STUDY MATERIAL START
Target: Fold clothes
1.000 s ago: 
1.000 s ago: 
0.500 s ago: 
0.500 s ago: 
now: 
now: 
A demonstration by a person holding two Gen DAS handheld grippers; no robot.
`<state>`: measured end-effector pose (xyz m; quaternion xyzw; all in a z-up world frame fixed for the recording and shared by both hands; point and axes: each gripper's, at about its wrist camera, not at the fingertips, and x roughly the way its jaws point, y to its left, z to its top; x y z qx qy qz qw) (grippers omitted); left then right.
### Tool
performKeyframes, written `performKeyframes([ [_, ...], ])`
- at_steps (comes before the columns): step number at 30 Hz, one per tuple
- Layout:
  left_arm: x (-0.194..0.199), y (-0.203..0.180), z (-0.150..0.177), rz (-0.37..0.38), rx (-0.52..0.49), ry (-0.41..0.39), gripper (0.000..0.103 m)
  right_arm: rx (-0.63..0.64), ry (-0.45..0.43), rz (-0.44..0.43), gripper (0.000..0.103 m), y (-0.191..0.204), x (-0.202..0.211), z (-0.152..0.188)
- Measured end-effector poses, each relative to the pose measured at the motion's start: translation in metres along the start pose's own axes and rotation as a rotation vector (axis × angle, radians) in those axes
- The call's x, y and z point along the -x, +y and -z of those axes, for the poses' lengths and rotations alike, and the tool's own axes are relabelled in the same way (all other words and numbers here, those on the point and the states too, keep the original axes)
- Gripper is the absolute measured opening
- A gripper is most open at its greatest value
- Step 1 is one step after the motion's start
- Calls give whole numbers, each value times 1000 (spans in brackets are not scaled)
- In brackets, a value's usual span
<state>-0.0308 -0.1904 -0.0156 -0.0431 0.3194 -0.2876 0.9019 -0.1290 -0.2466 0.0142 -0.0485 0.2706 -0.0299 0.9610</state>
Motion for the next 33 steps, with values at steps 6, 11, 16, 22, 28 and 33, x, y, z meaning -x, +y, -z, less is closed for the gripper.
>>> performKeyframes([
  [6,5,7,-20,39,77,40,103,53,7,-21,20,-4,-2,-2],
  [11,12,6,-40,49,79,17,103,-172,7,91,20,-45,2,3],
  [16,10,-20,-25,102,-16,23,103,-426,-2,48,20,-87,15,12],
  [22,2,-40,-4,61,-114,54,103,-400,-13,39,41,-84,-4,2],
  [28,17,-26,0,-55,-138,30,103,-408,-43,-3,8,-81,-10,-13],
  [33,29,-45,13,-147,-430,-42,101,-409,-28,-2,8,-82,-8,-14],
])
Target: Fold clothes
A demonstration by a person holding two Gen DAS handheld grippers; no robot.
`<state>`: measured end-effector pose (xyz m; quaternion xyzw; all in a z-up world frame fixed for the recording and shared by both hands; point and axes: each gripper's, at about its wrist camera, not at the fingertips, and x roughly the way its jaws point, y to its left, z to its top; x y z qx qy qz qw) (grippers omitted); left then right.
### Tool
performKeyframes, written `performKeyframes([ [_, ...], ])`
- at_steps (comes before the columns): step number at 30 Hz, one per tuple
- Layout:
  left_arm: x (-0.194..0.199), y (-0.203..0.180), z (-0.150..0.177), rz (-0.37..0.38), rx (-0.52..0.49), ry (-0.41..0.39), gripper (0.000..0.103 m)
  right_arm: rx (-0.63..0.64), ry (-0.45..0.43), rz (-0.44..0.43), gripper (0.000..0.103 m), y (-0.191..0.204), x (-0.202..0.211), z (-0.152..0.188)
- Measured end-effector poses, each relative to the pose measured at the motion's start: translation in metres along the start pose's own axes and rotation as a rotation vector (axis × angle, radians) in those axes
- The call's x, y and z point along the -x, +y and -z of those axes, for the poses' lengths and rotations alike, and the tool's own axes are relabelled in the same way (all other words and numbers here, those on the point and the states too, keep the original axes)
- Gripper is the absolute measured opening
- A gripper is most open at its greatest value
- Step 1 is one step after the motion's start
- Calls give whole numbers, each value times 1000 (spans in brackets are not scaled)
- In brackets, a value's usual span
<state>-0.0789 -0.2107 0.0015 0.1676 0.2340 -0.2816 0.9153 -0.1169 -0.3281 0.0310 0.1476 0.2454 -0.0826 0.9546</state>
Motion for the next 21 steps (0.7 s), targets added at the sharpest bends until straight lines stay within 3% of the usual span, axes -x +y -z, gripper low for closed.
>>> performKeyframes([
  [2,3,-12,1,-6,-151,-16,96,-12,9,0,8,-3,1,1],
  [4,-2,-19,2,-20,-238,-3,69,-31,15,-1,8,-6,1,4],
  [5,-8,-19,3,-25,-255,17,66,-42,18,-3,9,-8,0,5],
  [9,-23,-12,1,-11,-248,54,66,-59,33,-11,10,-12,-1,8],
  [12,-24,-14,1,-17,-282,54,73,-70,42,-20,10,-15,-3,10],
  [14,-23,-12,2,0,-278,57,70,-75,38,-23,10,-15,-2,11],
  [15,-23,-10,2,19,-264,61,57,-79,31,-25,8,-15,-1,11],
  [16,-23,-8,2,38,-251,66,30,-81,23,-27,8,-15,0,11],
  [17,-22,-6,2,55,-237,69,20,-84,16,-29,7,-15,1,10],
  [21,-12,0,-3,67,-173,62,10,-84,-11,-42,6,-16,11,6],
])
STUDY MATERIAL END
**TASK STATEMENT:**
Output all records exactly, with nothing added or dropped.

**FINISHED EXERCISE:**
Target: Fold clothes
1.000 s ago: 
1.000 s ago: 
0.500 s ago: 
0.500 s ago: 
now: 
now: 
A demonstration by a person holding two Gen DAS handheld grippers; no robot.
`<state>`: measured end-effector pose (xyz m; quaternion xyzw; all in a z-up world frame fixed for the recording and shared by both hands; point and axes: each gripper's, at about its wrist camera, not at the fingertips, and x roughly the way its jaws point, y to its left, z to its top; x y z qx qy qz qw) (grippers omitted); left then right.
### Tool
performKeyframes, written `performKeyframes([ [_, ...], ])`
- at_steps (comes before the columns): step number at 30 Hz, one per tuple
- Layout:
  left_arm: x (-0.194..0.199), y (-0.203..0.180), z (-0.150..0.177), rz (-0.37..0.38), rx (-0.52..0.49), ry (-0.41..0.39), gripper (0.000..0.103 m)
  right_arm: rx (-0.63..0.64), ry (-0.45..0.43), rz (-0.44..0.43), gripper (0.000..0.103 m), y (-0.191..0.204), x (-0.202..0.211), z (-0.152..0.188)
- Measured end-effector poses, each relative to the pose measured at the motion's start: translation in metres along the start pose's own axes and rotation as a rotation vector (axis × angle, radians) in those axes
- The call's x, y and z point along the -x, +y and -z of those axes, for the poses' lengths and rotations alike, and the tool's own axes are relabelled in the same way (all other words and numbers here, those on the point and the states too, keep the original axes)
- Gripper is the absolute measured opening
- A gripper is most open at its greatest value
- Step 1 is one step after the motion's start
- Calls give whole numbers, each value times 1000 (spans in brackets are not scaled)
- In brackets, a value's usual span
<state>-0.0308 -0.1904 -0.0156 -0.0431 0.3194 -0.2876 0.9019 -0.1290 -0.2466 0.0142 -0.0485 0.2706 -0.0299 0.9610</state>
Motion for the next 33 steps, with values at steps 6, 11, 16, 22, 28 and 33, x, y, z meaning -x, +y, -z, less is closed for the gripper.
>>> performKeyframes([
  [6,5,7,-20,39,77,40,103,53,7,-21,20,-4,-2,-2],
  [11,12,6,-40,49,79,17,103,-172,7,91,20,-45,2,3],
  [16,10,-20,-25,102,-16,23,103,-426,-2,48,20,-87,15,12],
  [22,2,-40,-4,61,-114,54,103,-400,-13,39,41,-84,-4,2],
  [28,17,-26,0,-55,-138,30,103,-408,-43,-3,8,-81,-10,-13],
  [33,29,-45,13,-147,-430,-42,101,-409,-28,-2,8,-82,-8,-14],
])
Target: Fold clothes
A demonstration by a person holding two Gen DAS handheld grippers; no robot.
`<state>`: measured end-effector pose (xyz m; quaternion xyzw; all in a z-up world frame fixed for the recording and shared by both hands; point and axes: each gripper's, at about its wrist camera, not at the fingertips, and x roughly the way its jaws point, y to its left, z to its top; x y z qx qy qz qw) (grippers omitted); left then right.
### Tool
performKeyframes, written `performKeyframes([ [_, ...], ])`
- at_steps (comes before the columns): step number at 30 Hz, one per tuple
- Layout:
  left_arm: x (-0.194..0.199), y (-0.203..0.180), z (-0.150..0.177), rz (-0.37..0.38), rx (-0.52..0.49), ry (-0.41..0.39), gripper (0.000..0.103 m)
  right_arm: rx (-0.63..0.64), ry (-0.45..0.43), rz (-0.44..0.43), gripper (0.000..0.103 m), y (-0.191..0.204), x (-0.202..0.211), z (-0.152..0.188)
- Measured end-effector poses, each relative to the pose measured at the motion's start: translation in metres along the start pose's own axes and rotation as a rotation vector (axis × angle, radians) in those axes
- The call's x, y and z point along the -x, +y and -z of those axes, for the poses' lengths and rotations alike, and the tool's own axes are relabelled in the same way (all other words and numbers here, those on the point and the states too, keep the original axes)
- Gripper is the absolute measured opening
- A gripper is most open at its greatest value
- Step 1 is one step after the motion's start
- Calls give whole numbers, each value times 1000 (spans in brackets are not scaled)
- In brackets, a value's usual span
<state>-0.0789 -0.2107 0.0015 0.1676 0.2340 -0.2816 0.9153 -0.1169 -0.3281 0.0310 0.1476 0.2454 -0.0826 0.9546</state>
Motion for the next 21 steps (0.7 s), targets added at the sharpest bends until straight lines stay within 3% of the usual span, axes -x +y -z, gripper low for closed.
>>> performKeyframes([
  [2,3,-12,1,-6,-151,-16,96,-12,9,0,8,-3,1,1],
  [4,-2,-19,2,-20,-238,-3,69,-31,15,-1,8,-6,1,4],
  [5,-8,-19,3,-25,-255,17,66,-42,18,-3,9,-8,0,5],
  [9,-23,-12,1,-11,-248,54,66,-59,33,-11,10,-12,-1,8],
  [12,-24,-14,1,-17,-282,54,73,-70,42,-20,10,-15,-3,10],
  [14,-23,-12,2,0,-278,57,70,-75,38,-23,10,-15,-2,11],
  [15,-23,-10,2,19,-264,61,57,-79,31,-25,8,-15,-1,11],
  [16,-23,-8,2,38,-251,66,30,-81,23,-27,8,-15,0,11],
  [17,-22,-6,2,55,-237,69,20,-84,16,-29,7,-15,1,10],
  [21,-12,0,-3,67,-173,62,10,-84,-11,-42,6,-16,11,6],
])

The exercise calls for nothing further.